* [Assignment]
Write out again, exactly, the lines of the listing below from the first one through the one that contains "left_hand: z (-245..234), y", and no other lines.

* [Data]

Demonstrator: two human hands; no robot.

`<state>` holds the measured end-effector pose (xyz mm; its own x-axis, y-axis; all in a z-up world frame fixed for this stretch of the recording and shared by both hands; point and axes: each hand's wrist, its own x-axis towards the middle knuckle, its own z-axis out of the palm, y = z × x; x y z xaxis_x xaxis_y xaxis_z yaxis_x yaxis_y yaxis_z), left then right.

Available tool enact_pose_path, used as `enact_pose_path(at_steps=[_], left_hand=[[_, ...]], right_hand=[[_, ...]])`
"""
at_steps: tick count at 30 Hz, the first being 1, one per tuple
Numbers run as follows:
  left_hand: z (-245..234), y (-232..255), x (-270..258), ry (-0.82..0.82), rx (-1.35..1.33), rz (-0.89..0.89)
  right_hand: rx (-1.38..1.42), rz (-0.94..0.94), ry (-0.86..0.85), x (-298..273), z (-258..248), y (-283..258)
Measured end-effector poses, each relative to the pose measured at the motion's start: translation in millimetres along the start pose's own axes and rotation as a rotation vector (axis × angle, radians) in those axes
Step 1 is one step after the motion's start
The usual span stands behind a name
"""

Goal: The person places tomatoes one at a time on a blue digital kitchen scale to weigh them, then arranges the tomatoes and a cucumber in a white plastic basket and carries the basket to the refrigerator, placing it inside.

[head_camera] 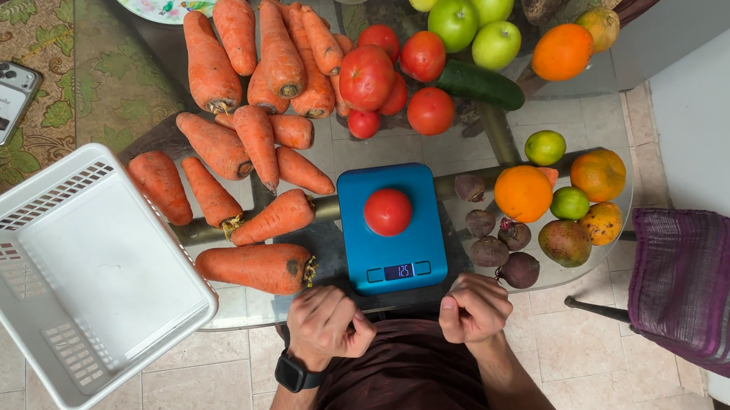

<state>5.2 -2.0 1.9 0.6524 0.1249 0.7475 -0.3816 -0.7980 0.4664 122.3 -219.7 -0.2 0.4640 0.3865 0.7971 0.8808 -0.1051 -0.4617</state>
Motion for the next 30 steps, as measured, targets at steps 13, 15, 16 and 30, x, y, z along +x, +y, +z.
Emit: enact_pose_path(at_steps=[13, 15, 16, 30], left_hand=[[0, 0, 0, 0.006, 0.000, -0.005], [-1, 1, 0, 0.006, -0.002, -0.003], [0, 1, -1, 0.006, -0.003, -0.005], [-8, 3, 3, -0.017, 0.018, -0.002]], right_hand=[[-0.021, -0.010, -0.004, -1, 0, 1], [0.014, 0.018, -0.013, -1, -1, 0], [0.014, 0.019, -0.015, -1, -4, 4], [-0.248, 0.167, -0.768, 145, 16, -7]])
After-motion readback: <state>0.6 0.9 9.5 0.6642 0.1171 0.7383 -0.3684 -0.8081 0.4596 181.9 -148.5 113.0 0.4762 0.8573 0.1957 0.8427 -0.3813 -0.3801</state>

* [Finished task]
Demonstrator: two human hands; no robot.

`<state>` holds the measured end-effector pose (xyz mm; its own x-axis, y-axis; all in a z-up world frame fixed for this stretch of the recording and shared by both hands; point and axes: each hand's wrist, its own x-axis towards the middle knuckle, its own z-axis out of the palm, y = z × x; x y z xaxis_x xaxis_y xaxis_z yaxis_x yaxis_y yaxis_z), left then right.

Available tool enact_pose_path, used as `enact_pose_path(at_steps=[_], left_hand=[[_, ...]], right_hand=[[_, ...]])`
"""
at_steps: tick count at 30 Hz, the first being 1, one per tuple
Numbers run as follows:
  left_hand: z (-245..234), y (-232..255), x (-270..258), ry (-0.82..0.82), rx (-1.35..1.33), rz (-0.89..0.89)

Nothing remains to be added to the exercise.